SUPPLIED MATERIAL:
——

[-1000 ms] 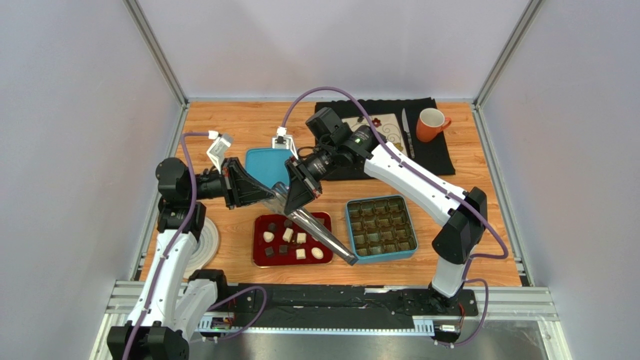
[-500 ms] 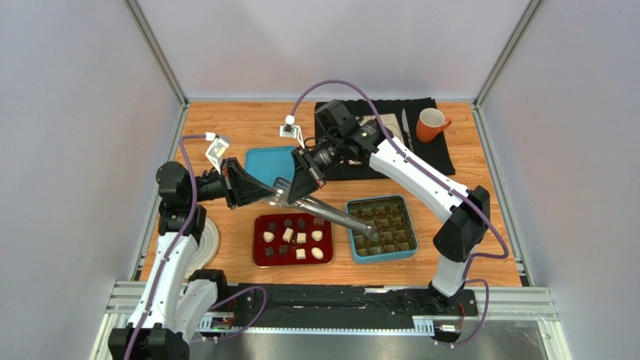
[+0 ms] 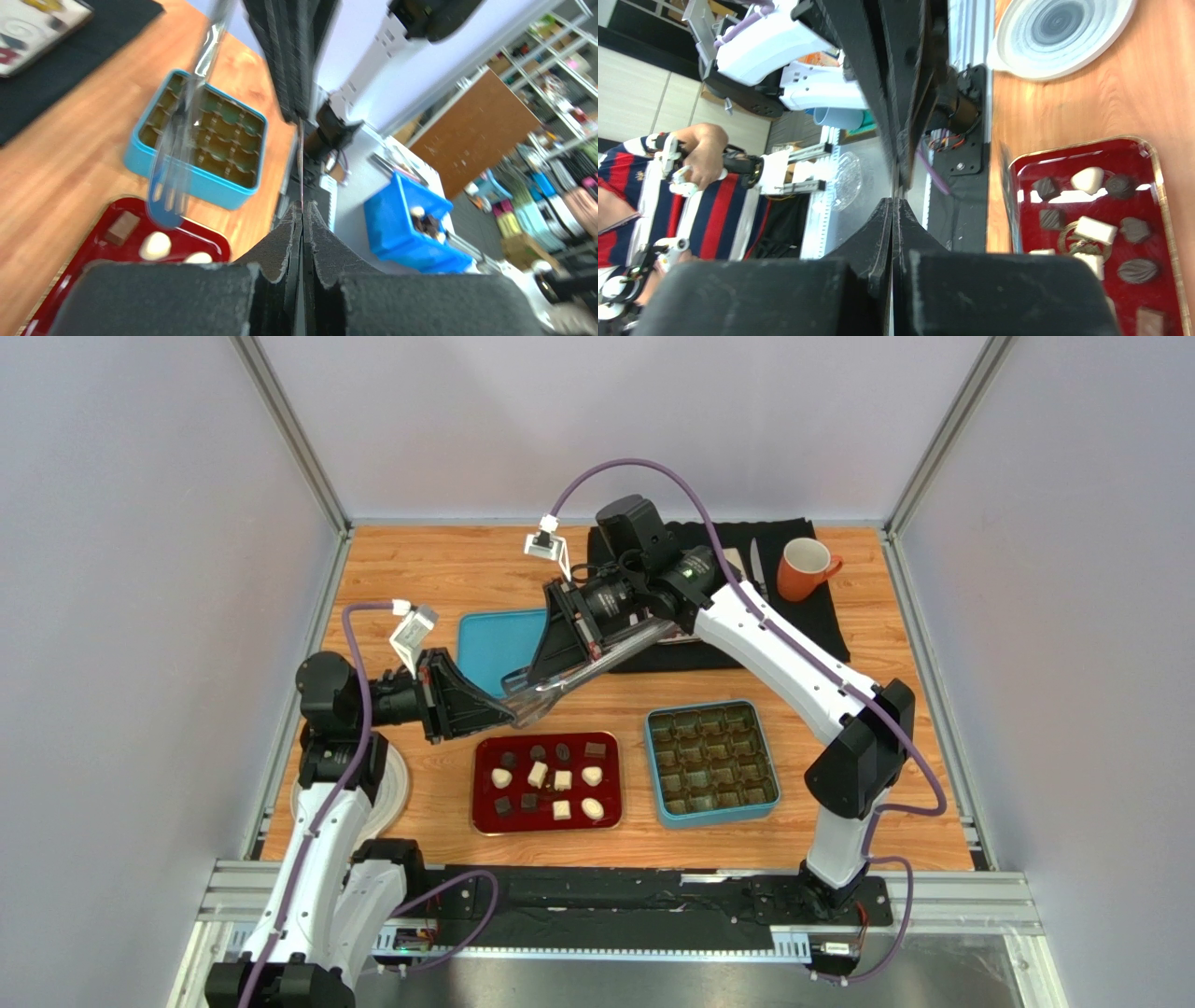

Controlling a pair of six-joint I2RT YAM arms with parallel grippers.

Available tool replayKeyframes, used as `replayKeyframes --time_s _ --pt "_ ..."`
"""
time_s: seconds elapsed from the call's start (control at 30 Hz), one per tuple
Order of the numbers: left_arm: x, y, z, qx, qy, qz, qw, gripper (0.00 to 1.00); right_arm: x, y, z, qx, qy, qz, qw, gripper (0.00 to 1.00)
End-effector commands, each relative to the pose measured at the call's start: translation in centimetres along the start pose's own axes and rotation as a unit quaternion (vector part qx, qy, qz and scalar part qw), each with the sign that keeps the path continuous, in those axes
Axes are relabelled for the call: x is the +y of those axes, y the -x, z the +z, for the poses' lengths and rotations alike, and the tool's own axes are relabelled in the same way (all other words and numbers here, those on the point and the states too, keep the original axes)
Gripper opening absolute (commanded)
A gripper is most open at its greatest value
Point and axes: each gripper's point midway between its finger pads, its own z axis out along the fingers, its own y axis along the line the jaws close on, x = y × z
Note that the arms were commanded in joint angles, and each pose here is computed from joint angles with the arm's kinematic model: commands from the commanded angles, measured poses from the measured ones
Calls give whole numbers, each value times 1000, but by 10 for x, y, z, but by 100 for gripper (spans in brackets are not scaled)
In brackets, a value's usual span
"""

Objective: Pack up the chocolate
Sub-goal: Pick up the clamp at the center of the board.

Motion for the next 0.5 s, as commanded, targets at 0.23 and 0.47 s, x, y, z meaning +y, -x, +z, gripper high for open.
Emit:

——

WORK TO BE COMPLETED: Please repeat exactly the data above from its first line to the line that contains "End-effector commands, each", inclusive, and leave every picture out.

SOLUTION FOR THIS EXERCISE:
[-1000 ms] 
[-500 ms] 
[+0 ms] 

Controlling a pair of six-joint I2RT YAM arms with parallel grippers.

Available tool replayKeyframes, used as `replayKeyframes --time_s _ --pt "_ ..."`
"""
time_s: seconds elapsed from the call's start (control at 30 Hz), one per tuple
Order of the numbers: left_arm: x, y, z, qx, qy, qz, qw, gripper (0.00 to 1.00); right_arm: x, y, z, qx, qy, qz, qw, gripper (0.00 to 1.00)
End-effector commands, each relative to the pose measured at the call's start: translation in centimetres along the start pose's own axes and rotation as a unit quaternion (vector part qx, qy, qz and scalar part qw), each with the sign that keeps the path continuous, in those axes

There is nothing more to the answer.